Investments

Loan Amortization Calculator

Generate a full amortization schedule showing monthly payments, interest, and principal.

$
%

Enter your loan details and click Calculate to see the full amortization schedule.

How it works?

Loan amortization spreads equal monthly payments over the loan term. Each payment covers interest first, then principal. Early payments are mostly interest; later payments become mostly principal — this is called a front-loaded schedule.

The formula is: PMT = P × r(1+r)ⁿ / ((1+r)ⁿ − 1), where P is the principal, r is the monthly rate, and n is the total number of payments.

The year-by-year chart shows how the outstanding balance shrinks over time. The bar fills left-to-right as the loan is paid down — you can see how slowly the balance drops in early years compared to later ones.

Frequently asked questions

Why is so much of my early payment interest?
Because interest is charged on the outstanding balance. When the balance is high (early in the loan), the interest portion is large. As you pay down principal, less of each payment goes to interest and more to principal.
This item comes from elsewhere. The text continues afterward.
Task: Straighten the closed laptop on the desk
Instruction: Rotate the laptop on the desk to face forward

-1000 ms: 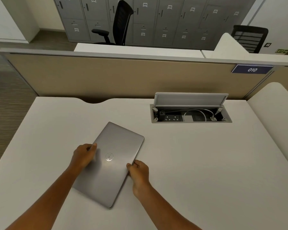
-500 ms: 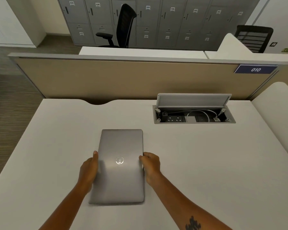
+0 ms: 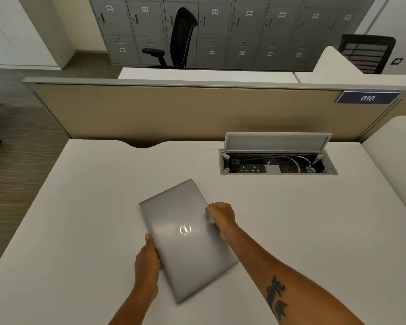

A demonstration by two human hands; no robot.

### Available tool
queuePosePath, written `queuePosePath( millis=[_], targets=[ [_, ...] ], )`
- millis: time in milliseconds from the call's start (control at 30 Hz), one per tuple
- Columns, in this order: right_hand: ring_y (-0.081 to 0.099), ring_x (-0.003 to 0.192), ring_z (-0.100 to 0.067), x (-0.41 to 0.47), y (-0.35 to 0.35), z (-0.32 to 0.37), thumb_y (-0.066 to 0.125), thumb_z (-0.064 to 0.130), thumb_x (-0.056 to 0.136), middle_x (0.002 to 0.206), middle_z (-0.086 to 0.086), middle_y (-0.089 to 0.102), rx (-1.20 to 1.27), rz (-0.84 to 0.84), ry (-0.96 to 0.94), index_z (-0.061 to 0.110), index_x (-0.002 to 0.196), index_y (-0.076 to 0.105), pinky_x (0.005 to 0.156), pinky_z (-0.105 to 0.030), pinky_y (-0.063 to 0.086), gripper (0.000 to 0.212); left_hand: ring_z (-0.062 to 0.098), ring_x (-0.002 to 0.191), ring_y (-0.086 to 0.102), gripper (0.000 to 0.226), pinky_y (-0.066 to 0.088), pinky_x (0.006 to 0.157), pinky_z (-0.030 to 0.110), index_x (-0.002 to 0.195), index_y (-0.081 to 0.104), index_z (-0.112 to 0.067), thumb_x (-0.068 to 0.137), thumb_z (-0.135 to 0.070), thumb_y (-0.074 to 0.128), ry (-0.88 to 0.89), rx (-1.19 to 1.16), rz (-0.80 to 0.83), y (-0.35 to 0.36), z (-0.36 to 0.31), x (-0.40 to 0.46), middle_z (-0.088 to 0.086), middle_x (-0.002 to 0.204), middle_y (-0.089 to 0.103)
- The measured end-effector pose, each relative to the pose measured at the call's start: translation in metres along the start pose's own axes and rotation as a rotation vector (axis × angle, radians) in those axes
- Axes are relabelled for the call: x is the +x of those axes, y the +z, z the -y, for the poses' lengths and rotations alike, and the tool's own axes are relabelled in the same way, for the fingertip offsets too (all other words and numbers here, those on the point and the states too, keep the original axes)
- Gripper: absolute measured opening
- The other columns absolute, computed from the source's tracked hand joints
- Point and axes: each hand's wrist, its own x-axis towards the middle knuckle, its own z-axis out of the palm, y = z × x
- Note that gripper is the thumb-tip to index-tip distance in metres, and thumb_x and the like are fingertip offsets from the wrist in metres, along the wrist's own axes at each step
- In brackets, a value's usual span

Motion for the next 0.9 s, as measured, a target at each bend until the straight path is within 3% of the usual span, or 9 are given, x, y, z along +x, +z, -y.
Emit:
queuePosePath(
  millis=[100, 333, 367, 400, 433, 567, 667, 800, 900],
  targets=[
    [0.032, 0.079, -0.023, 0.002, -0.002, 0.003, 0.058, 0.005, 0.083, 0.08, -0.009, 0.037, -0.025, 0.005, -0.011, 0.014, 0.073, 0.044, 0.071, -0.039, 0.026, 0.019, 0.037, 0.113, 0.071, 0.066, 0.057, 0.101, 0.051, 0.127, 0.069, -0.007, 0.107, -0.061, 0.036, -0.008, -0.021, 0.002, 0.006, 0.006, -0.006, 0.015, 0.12, 0.074],
    [0.035, 0.079, -0.031, 0.001, -0.007, -0.008, 0.059, 0.007, 0.084, 0.084, -0.027, 0.041, -0.054, 0.009, -0.054, 0.0, 0.076, 0.057, 0.079, -0.037, 0.022, 0.011, 0.029, 0.1, 0.072, 0.052, 0.06, 0.09, 0.047, 0.099, 0.07, -0.019, 0.108, -0.058, 0.037, 0.084, 0.13, 0.019, 0.005, 0.001, -0.005, 0.007, 0.103, 0.076],
    [0.046, 0.078, -0.035, 0.001, -0.007, -0.012, 0.061, 0.009, 0.086, 0.092, -0.032, 0.053, -0.041, 0.004, -0.058, -0.006, 0.088, 0.067, 0.073, -0.036, 0.044, 0.016, 0.027, 0.094, 0.069, 0.052, 0.059, 0.089, 0.046, 0.092, 0.067, -0.018, 0.108, -0.058, 0.038, 0.115, 0.17, 0.012, 0.003, -0.003, -0.001, 0.005, 0.097, 0.074],
    [0.054, 0.081, -0.037, 0.001, -0.009, -0.017, 0.063, 0.011, 0.087, 0.093, -0.028, 0.064, -0.032, -0.003, -0.065, -0.005, 0.1, 0.072, 0.092, -0.04, 0.059, 0.022, 0.027, 0.085, 0.063, 0.052, 0.055, 0.085, 0.045, 0.083, 0.061, -0.016, 0.107, -0.058, 0.04, 0.157, 0.204, -0.003, 0.002, -0.007, 0.004, 0.004, 0.088, 0.068],
    [0.057, 0.081, -0.03, -0.002, -0.011, -0.02, 0.063, 0.013, 0.088, 0.088, -0.021, 0.067, -0.033, -0.008, -0.074, -0.002, 0.102, 0.074, 0.077, -0.034, 0.051, 0.024, 0.026, 0.077, 0.054, 0.052, 0.048, 0.078, 0.042, 0.077, 0.052, -0.015, 0.107, -0.057, 0.043, 0.202, 0.228, -0.016, 0.0, -0.013, 0.01, 0.005, 0.079, 0.057],
    [0.062, 0.079, -0.019, -0.016, -0.018, -0.037, 0.063, 0.019, 0.087, 0.081, 0.004, 0.07, -0.073, -0.043, -0.064, 0.015, 0.093, 0.076, 0.073, -0.029, 0.05, 0.014, 0.024, 0.067, 0.041, 0.052, 0.034, 0.067, 0.038, 0.068, 0.037, -0.018, 0.106, -0.052, 0.047, 0.31, 0.306, -0.041, -0.001, -0.044, 0.039, 0.004, 0.065, 0.04],
    [0.071, 0.101, -0.019, -0.03, -0.026, -0.05, 0.067, 0.024, 0.089, 0.11, 0.005, 0.077, -0.143, -0.081, -0.04, 0.022, 0.116, 0.078, 0.096, -0.038, 0.059, 0.03, 0.03, 0.075, 0.05, 0.049, 0.038, 0.068, 0.039, 0.07, 0.048, -0.014, 0.099, -0.053, 0.052, 0.36, 0.353, -0.058, -0.001, -0.068, 0.058, 0.005, 0.072, 0.049],
    [0.069, 0.108, -0.023, -0.046, -0.037, -0.069, 0.066, 0.028, 0.089, 0.115, 0.004, 0.073, -0.245, -0.172, -0.007, 0.025, 0.115, 0.077, 0.099, -0.039, 0.056, 0.028, 0.052, 0.132, 0.057, 0.071, 0.046, 0.113, 0.059, 0.133, 0.06, 0.013, 0.104, -0.051, 0.054, 0.383, 0.459, -0.032, -0.001, -0.086, 0.084, 0.033, 0.137, 0.064],
    [0.069, 0.109, -0.029, -0.054, -0.042, -0.084, 0.068, 0.024, 0.09, 0.112, -0.005, 0.074, -0.225, -0.221, 0.009, 0.017, 0.111, 0.077, 0.096, -0.043, 0.059, 0.023, 0.046, 0.104, 0.067, 0.061, 0.053, 0.093, 0.051, 0.103, 0.071, 0.006, 0.103, -0.052, 0.052, 0.449, 0.524, 0.007, 0.003, -0.096, 0.093, 0.029, 0.107, 0.072]
  ],
)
This is why extra early repayments save disproportionately large amounts of interest.
What happens if I make an extra payment?
Any extra payment goes entirely to principal, which reduces the balance on which future interest is calculated. Even one extra payment per year can shave years off a 25-year mortgage and save tens of thousands in interest.
What is the difference between a 20-year and 25-year mortgage?
A shorter term means higher monthly payments but significantly less total interest. A 5-year shorter term on a $200,000 loan at 4.5% saves roughly $25,000–$30,000 in interest, though your monthly payment rises by around $150–200. Use the calculator to compare both scenarios.
Does the calculator account for fees or insurance?
No — this calculator computes pure amortization based on principal and interest rate only. Real-world loans may include arrangement fees, mortgage insurance, or variable rates. Always check your full loan agreement for the complete cost.
What does the bar chart in the schedule mean?
Each bar represents the proportion of the original loan still outstanding at the end of that year. A fully filled bar means you still owe 100%; an empty bar means the loan is paid off. The amber portion shows the remaining balance as a share of the original principal.